◆ **PROBLEM DESCRIPTION**: Some entries follow. Reproduce exactly the lines starting at the one with "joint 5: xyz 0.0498" and stopping after the one with "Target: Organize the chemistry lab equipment".

◆ **DATA SUPPLIED**:
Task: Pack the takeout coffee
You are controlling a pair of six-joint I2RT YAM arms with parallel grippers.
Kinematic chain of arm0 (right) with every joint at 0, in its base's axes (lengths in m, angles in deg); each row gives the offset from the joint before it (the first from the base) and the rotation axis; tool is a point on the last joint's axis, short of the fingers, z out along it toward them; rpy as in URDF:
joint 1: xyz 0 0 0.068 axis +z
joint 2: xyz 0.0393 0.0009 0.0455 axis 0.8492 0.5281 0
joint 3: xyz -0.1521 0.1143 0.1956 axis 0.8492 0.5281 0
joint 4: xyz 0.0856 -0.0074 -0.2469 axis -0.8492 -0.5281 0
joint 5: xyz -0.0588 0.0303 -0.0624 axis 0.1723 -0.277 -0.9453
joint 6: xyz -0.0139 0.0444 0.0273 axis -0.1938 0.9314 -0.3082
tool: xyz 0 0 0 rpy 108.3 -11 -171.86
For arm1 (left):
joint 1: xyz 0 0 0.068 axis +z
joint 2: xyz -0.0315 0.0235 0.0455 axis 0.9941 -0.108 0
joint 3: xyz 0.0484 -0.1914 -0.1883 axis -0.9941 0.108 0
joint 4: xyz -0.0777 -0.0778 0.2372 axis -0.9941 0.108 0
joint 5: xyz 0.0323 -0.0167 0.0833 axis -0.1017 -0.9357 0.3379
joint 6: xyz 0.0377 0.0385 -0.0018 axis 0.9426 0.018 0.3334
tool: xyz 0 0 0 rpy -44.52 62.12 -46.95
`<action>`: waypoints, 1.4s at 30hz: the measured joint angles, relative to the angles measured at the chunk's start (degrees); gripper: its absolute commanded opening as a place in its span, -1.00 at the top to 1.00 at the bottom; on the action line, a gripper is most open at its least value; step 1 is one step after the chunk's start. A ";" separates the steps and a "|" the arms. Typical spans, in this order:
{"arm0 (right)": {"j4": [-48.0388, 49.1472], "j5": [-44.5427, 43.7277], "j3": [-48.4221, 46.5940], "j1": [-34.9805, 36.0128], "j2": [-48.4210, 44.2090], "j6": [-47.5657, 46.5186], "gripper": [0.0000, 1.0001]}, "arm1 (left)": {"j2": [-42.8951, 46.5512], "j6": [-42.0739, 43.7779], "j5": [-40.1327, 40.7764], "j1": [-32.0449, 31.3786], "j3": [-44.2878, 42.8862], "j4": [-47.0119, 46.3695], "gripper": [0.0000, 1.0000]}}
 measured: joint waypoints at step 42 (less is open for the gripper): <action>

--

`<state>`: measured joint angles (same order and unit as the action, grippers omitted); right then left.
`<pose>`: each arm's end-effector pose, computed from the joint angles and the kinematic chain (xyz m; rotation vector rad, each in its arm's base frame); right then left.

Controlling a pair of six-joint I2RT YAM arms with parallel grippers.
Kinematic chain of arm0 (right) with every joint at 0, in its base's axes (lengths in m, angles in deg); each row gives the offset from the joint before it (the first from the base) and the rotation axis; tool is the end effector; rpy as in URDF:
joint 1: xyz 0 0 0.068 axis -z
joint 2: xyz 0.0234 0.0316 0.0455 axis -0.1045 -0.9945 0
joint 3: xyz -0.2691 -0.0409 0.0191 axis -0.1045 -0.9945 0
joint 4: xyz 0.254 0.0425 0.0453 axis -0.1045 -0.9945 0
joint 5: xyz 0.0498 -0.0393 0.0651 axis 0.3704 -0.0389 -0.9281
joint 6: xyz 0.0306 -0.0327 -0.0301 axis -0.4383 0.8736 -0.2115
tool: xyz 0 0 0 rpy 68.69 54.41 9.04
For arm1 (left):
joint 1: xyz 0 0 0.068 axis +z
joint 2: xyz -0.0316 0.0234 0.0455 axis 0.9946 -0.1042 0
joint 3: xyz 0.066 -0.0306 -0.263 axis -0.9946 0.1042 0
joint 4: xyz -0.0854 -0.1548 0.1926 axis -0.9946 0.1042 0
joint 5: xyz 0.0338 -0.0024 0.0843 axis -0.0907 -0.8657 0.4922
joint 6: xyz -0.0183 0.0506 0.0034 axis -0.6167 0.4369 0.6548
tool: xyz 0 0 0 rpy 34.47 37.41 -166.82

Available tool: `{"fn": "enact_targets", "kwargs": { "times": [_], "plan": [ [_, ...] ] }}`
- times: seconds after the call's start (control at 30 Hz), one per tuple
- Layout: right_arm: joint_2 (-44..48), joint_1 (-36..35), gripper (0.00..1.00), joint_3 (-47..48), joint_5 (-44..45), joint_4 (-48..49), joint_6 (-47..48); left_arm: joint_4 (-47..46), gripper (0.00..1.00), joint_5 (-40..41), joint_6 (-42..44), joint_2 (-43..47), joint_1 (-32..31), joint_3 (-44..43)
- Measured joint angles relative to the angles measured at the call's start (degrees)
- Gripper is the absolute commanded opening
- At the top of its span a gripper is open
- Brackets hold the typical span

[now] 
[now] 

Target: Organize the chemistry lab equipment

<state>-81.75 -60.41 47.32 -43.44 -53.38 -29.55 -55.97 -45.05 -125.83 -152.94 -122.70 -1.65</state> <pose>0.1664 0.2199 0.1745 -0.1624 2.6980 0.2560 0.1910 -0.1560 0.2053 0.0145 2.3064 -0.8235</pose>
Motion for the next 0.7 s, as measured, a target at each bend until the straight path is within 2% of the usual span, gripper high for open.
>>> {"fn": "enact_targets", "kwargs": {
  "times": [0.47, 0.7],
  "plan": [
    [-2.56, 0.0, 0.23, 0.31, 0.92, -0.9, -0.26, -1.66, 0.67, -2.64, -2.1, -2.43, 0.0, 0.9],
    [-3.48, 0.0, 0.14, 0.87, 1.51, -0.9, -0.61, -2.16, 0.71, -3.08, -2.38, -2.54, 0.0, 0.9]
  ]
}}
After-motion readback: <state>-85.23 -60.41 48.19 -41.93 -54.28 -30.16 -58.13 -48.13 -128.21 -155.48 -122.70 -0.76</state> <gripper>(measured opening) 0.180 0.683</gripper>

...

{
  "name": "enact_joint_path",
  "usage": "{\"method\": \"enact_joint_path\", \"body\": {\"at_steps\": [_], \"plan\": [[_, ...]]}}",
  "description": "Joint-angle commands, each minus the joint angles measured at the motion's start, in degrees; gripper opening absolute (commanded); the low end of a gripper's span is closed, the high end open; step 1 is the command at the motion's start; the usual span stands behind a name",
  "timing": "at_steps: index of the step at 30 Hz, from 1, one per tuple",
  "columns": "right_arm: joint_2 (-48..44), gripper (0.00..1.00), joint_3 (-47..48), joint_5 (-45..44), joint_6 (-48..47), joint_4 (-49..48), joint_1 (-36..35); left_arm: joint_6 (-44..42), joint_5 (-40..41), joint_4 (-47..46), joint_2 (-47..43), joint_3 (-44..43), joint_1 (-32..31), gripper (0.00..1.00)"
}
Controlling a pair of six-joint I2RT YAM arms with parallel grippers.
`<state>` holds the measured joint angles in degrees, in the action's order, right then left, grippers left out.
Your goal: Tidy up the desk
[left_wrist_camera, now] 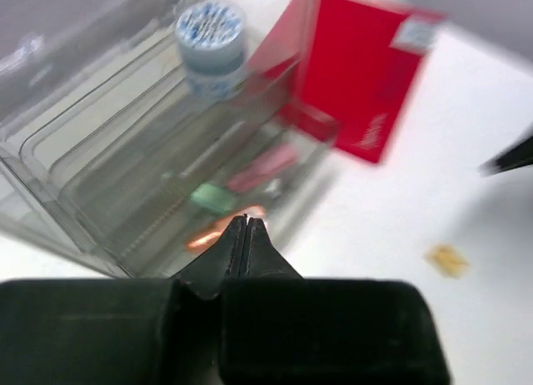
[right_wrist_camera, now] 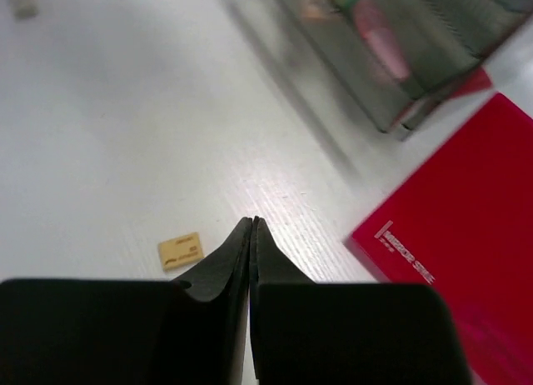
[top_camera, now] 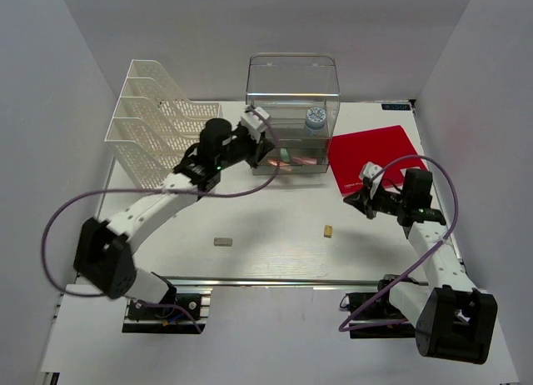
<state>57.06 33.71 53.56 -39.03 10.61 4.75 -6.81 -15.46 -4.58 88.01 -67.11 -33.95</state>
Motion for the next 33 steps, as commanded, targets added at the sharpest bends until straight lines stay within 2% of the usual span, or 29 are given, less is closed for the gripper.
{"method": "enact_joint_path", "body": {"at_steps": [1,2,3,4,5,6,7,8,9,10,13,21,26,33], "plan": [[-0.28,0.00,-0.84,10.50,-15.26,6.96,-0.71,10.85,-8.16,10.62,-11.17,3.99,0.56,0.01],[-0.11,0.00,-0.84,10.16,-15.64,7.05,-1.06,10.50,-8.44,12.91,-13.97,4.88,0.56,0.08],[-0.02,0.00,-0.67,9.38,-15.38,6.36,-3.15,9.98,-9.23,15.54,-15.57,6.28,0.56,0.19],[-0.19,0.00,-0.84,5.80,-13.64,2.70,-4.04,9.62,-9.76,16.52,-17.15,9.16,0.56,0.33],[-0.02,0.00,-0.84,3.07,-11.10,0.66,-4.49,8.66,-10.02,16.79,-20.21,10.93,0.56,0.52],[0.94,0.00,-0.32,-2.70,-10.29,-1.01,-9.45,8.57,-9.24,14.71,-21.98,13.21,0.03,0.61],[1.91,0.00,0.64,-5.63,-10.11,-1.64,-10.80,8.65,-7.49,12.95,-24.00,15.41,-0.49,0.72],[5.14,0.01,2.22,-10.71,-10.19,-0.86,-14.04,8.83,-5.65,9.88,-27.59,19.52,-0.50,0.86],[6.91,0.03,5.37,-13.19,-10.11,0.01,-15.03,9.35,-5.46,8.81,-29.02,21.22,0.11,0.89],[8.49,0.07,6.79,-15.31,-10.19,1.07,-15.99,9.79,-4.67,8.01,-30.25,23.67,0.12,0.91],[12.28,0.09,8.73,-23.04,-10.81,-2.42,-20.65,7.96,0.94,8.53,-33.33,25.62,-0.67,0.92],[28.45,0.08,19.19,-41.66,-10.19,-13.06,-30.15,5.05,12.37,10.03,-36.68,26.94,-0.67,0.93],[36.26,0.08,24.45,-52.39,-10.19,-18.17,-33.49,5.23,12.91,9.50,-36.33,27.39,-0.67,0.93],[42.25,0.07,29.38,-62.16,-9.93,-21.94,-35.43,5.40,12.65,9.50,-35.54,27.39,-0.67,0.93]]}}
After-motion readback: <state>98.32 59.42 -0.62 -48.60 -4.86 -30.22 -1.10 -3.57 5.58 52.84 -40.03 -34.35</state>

◆ **OUTPUT BELOW**:
joint 5: xyz 0.0498 -0.0393 0.0651 axis 0.3704 -0.0389 -0.9281
joint 6: xyz 0.0306 -0.0327 -0.0301 axis -0.4383 0.8736 -0.2115
tool: xyz 0 0 0 rpy 68.69 54.41 9.04
For arm1 (left):
joint 1: xyz 0 0 0.068 axis +z
joint 2: xyz -0.0316 0.0234 0.0455 axis 0.9946 -0.1042 0
joint 3: xyz 0.066 -0.0306 -0.263 axis -0.9946 0.1042 0
joint 4: xyz -0.0854 -0.1548 0.1926 axis -0.9946 0.1042 0
joint 5: xyz 0.0338 -0.0024 0.0843 axis -0.0907 -0.8657 0.4922
joint 6: xyz -0.0183 0.0506 0.0034 axis -0.6167 0.4369 0.6548
tool: xyz 0 0 0 rpy 34.47 37.41 -166.82

Available tool: `{"fn": "enact_targets", "kwargs": { "times": [_], "plan": [ [_, ...] ] }}`
- times: seconds after the call's start (control at 30 Hz), one per tuple
- Layout: right_arm: joint_2 (-44..48), joint_1 (-36..35), gripper (0.00..1.00), joint_3 (-47..48), joint_5 (-44..45), joint_4 (-48..49), joint_6 (-47..48); left_arm: joint_4 (-47..46), gripper (0.00..1.00), joint_5 (-40..41), joint_6 (-42..44), joint_2 (-43..47), joint_1 (-32..31), joint_3 (-44..43)
- Measured joint angles relative to the angles measured at the call's start (degrees)
- Gripper is the absolute commanded opening
- At the top of its span a gripper is open
- Brackets hold the typical span

[now] 
[now] 

Target: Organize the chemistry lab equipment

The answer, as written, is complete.